2.2. Clinical Examination

An intensive clinical examination of a six-month-old entire ram lamb (15.5 kg) submitted to the clinic was performed on 5 October 2015.

2.3. Farm Visit

On the 29th of October 2015, a farm visit was made by an experienced sheep veterinarian (CH). The animals were reared in four different groups on four different pastures: group 1: Eight ram lambs kept on pasture 3 until slaughter; group 2: Three yearling ewes and one ram kept on temporary pasture grass until lambing; group 3: Eight ewes and one ram kept on temporary pasture grass until lambing; group 4: Nine female lambs kept on temporary pasture grass until slaughter. The whole herd was clinically examined. Blood samples, faecal samples and liver samples were taken to the clinic for further analysis.

2.4. Further Diagnostics

An overview of samples gained for further diagnostics can be found in Table 1.

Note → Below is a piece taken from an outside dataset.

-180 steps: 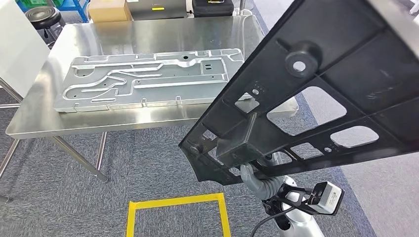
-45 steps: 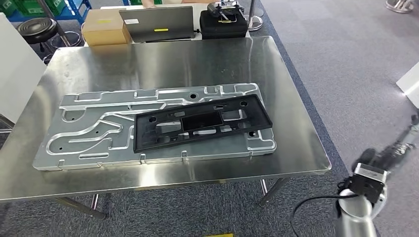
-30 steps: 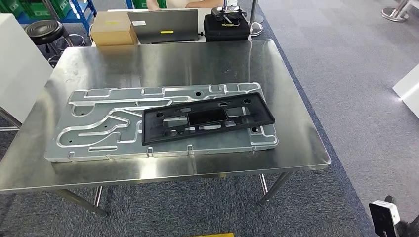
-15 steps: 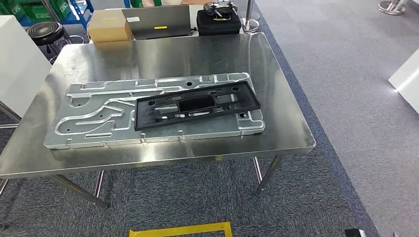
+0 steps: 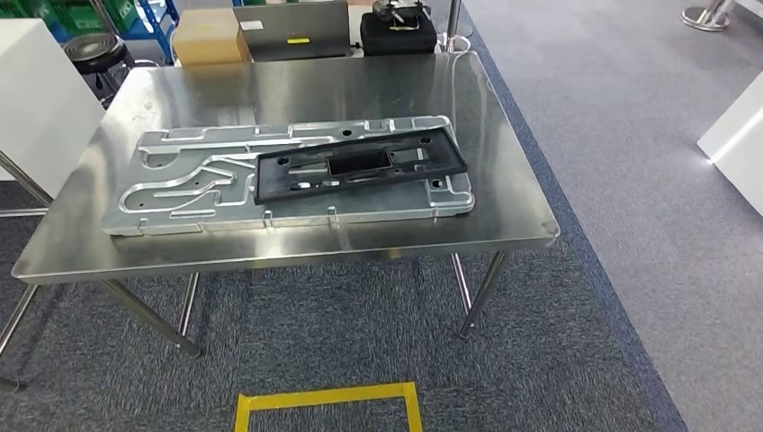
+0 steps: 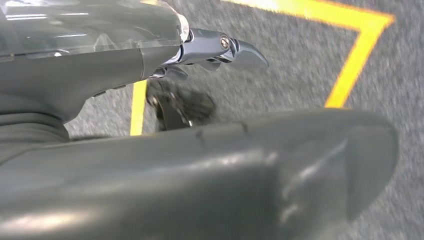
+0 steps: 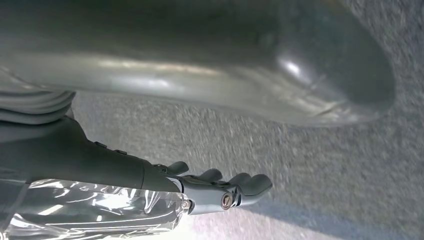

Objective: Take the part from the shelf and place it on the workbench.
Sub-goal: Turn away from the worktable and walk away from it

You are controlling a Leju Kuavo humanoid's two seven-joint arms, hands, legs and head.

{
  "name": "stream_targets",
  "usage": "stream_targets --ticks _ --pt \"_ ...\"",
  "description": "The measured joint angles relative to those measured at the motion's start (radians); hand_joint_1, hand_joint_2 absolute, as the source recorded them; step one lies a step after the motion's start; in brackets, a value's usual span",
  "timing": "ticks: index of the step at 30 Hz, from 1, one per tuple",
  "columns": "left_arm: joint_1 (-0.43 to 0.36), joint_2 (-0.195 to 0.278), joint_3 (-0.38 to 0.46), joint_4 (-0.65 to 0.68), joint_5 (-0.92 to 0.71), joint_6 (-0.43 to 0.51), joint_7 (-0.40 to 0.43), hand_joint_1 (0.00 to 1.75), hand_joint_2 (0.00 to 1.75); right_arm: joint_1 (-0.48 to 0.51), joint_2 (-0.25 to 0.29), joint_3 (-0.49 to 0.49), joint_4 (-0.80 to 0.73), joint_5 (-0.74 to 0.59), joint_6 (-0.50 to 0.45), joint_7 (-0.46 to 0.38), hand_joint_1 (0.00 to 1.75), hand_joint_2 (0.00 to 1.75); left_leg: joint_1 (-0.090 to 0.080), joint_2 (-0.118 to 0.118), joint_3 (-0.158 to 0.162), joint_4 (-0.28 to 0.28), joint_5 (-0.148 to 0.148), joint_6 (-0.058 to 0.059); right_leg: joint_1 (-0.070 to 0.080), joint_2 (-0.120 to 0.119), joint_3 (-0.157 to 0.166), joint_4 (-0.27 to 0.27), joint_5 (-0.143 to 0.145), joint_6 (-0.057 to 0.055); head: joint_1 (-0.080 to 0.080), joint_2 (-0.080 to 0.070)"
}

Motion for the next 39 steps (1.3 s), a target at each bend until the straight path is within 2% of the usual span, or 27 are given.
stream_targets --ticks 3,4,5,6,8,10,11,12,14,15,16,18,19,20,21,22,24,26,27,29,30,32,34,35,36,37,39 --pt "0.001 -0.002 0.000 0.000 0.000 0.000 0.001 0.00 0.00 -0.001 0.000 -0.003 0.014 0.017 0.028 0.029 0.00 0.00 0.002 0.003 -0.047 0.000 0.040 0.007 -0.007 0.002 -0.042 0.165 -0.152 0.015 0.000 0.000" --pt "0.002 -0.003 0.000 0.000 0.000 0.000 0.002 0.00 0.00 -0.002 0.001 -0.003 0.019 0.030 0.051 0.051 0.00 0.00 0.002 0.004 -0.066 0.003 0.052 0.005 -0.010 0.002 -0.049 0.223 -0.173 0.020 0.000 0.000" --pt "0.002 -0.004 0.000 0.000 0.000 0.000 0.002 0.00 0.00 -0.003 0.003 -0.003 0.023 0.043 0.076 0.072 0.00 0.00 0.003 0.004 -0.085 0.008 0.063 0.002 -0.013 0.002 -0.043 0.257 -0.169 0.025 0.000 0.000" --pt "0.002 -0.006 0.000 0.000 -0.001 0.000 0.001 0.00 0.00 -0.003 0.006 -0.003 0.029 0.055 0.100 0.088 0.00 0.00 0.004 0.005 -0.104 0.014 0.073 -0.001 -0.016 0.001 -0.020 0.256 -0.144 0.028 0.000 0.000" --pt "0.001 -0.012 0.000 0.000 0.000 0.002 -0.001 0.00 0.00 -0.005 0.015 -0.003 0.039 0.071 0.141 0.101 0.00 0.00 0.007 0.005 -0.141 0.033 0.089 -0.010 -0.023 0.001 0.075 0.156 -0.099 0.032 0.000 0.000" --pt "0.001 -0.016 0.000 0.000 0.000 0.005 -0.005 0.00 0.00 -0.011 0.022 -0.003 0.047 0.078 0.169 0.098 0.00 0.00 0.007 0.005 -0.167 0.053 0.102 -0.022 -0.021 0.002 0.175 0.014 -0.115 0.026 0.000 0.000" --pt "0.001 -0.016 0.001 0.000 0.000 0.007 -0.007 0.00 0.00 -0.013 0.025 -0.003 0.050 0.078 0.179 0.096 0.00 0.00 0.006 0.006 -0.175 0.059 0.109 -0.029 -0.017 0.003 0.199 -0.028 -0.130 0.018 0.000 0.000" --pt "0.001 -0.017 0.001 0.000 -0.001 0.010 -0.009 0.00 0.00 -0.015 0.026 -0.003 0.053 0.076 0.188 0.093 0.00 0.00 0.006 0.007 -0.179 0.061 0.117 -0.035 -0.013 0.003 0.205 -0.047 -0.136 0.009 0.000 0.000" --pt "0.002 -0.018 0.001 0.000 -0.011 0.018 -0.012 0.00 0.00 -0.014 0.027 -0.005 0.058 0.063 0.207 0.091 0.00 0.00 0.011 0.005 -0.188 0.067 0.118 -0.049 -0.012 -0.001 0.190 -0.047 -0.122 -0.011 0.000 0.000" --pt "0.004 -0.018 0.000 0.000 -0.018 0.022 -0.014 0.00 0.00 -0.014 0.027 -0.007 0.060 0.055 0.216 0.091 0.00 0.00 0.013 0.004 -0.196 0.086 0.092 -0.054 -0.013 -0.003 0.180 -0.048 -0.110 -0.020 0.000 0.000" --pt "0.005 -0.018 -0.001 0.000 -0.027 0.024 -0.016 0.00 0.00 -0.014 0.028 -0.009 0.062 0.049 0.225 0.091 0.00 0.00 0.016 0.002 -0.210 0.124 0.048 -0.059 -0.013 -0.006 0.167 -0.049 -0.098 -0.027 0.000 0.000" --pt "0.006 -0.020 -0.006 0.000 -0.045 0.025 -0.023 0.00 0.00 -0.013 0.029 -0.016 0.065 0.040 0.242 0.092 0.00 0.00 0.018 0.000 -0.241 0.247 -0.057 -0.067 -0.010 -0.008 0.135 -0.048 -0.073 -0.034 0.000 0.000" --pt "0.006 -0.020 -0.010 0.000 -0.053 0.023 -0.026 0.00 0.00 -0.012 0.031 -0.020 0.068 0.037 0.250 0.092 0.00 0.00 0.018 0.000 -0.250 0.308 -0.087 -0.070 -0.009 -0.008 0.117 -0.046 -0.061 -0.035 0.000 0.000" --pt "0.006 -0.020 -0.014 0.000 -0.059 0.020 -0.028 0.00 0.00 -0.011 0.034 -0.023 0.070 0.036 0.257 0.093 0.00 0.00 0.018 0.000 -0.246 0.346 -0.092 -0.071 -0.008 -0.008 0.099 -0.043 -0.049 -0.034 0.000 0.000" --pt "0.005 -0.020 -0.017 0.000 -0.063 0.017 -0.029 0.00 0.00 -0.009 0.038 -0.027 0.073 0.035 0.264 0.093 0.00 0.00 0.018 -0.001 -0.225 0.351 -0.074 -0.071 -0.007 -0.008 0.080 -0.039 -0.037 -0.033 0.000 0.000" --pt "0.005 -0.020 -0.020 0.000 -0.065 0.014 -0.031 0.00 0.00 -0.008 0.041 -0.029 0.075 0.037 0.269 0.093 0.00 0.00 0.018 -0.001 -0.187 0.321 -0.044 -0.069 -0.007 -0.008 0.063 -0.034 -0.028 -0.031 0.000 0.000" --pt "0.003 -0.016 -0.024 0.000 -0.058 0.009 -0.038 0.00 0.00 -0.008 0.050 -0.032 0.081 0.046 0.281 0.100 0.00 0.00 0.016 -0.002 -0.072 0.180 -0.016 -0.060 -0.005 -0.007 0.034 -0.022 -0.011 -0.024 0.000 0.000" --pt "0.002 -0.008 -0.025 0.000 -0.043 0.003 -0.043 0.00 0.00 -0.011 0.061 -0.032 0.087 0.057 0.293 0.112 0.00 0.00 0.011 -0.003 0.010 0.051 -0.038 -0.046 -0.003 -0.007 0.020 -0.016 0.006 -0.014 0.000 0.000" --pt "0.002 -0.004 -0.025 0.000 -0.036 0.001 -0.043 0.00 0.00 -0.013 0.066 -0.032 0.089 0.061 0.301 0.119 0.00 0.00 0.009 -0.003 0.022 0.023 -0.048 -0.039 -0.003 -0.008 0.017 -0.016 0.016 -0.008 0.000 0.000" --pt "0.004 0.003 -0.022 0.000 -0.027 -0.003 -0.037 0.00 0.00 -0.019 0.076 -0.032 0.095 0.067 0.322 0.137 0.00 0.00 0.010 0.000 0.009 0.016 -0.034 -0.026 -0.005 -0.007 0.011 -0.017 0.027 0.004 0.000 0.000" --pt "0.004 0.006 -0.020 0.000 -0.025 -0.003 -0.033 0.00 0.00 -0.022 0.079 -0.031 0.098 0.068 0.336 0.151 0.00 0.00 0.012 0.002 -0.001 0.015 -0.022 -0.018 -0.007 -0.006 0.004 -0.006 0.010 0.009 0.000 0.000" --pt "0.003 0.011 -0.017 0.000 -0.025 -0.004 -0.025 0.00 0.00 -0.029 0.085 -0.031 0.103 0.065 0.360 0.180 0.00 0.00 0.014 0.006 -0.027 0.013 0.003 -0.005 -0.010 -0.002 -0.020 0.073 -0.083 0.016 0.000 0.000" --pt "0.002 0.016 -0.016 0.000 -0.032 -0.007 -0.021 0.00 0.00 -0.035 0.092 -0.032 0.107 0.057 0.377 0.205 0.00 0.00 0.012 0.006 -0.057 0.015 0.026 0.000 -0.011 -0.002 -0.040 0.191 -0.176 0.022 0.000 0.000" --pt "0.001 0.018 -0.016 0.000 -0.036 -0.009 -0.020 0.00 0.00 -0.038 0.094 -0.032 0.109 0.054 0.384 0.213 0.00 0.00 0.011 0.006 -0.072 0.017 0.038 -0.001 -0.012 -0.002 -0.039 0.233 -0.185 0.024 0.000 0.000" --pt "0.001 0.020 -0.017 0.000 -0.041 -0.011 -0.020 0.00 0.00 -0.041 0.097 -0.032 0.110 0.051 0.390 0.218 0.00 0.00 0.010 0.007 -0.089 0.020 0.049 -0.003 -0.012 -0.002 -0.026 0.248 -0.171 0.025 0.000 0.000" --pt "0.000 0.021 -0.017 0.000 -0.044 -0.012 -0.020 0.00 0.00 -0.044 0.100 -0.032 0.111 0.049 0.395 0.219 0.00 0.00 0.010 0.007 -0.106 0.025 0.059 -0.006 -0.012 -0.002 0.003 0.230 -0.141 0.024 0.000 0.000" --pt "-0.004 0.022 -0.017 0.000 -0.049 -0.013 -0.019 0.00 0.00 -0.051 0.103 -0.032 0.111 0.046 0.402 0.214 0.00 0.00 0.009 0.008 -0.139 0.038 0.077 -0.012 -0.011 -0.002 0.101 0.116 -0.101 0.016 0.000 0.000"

2.4.1. Blood and Liver Samples

Blood samples were taken for further diagnostics (EDTA blood for haematology, Lithium-Heparin-Plasma and serum for biochemistry, serum for serology, Lithium-Heparin-Plasma and serum for investigation of mineral balance). In total 5 animals were sampled: 1. The ram lamb submitted to the clinic, 2. two 6-month-old entire ram lambs (one affected lamb showing clinical signs of emaciation and photodermatitis in healing and one lamb in apparently healthy condition), 3. two ewes (one emaciated seven-year-old ewe with shaggy wool and a three-year-old ewe in good condition). EDTA anticoagulated blood was used to analyse, haemoglobin concentration and white and red blood cell count (Haematology analyser, Celltag alpha, Nihon Kohden, Kleinmachnow, Germany). Packed cell volume was analysed by centrifugation. Erythrocyte indices (MCH, MCV, MCHC) were calculated. Heparin plasma was analysed for total protein, albumin, bilirubin, plasma enzyme activities of creatine kinase (CK), aspartate-amino-transferase (ASAT), glutamate dehydrogenase (GLDH), and gamma-glutamyl-transferase (GGT) were determined by routine laboratory biochemistry according to Bickhardt and König [36]. Serum samples were analysed for Selenium (Se), copper (Cu), and cobalt (Co) concentrations. The results of the liver fluke Elisa were evaluated according to the manufacturer´s instructions (IDEXX Fasciolosis Verification Test, IDEXX Laboratories, Ludwigsburg, Germany). Investigations of Se, Cu, Co and Mo concentrations in liver samples gained from 2 ewes of unknown age and health status slaughtered in 2014 and the ram lamb submitted to the clinic and euthanised due to grounds of animal welfare as well as plasma samples were performed by GFAAS and flame AAS (SOLAAR M, Thermo FisherScientific, Karlsruhe, Germany), respectively. Liver samples were digested using 4 mL HNO3 (65%) and 1ml H2O2 (30%) in a microwave digestion unit (Start, MLS GmbH, Leutkirch, Germany) before analysis [37,38].

2.4.2. Faecal Samples

Pooled faecal samples were taken from each of the 4 different groups for endoparasitic investigation during the farm visit. Furthermore, a single faecal sample of the ram lamb submitted to the clinic was gained. For examining the faecal samples, a modified version of the combined sedimentation-flotation process according to Benedek [39] was used.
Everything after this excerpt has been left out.